## Activity
Filter by the string "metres": return the lines of the material that contain it.

## Supplied information
Content starts

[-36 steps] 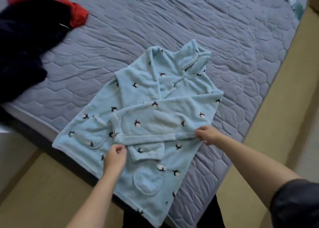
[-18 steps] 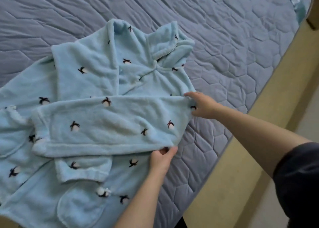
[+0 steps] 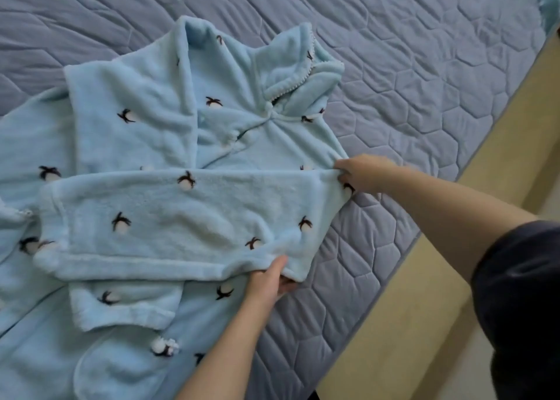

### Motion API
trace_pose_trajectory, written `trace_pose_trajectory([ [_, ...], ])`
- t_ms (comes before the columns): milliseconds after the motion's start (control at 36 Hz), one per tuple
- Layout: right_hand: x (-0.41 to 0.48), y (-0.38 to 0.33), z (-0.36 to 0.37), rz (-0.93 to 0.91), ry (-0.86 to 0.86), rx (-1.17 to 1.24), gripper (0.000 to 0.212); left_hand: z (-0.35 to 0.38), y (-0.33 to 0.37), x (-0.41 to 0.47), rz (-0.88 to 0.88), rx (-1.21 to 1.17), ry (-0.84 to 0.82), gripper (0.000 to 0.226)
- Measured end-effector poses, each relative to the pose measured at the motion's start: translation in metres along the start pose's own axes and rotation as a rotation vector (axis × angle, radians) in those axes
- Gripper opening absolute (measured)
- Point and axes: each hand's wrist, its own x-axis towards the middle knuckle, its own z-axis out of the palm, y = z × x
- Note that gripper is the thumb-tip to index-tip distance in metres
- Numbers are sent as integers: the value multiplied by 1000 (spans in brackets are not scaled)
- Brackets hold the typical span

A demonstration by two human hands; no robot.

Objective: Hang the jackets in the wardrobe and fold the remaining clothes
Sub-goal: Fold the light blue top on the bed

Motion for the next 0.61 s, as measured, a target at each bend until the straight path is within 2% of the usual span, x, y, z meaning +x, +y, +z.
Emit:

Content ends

## Solution to the problem
- Measured end-effector poses, each relative to the pose measured at the motion's start: translation in metres along the start pose's own axes and rotation as a rotation vector (axis × angle, radians) in those axes
- Note that gripper is the thumb-tip to index-tip distance in metres

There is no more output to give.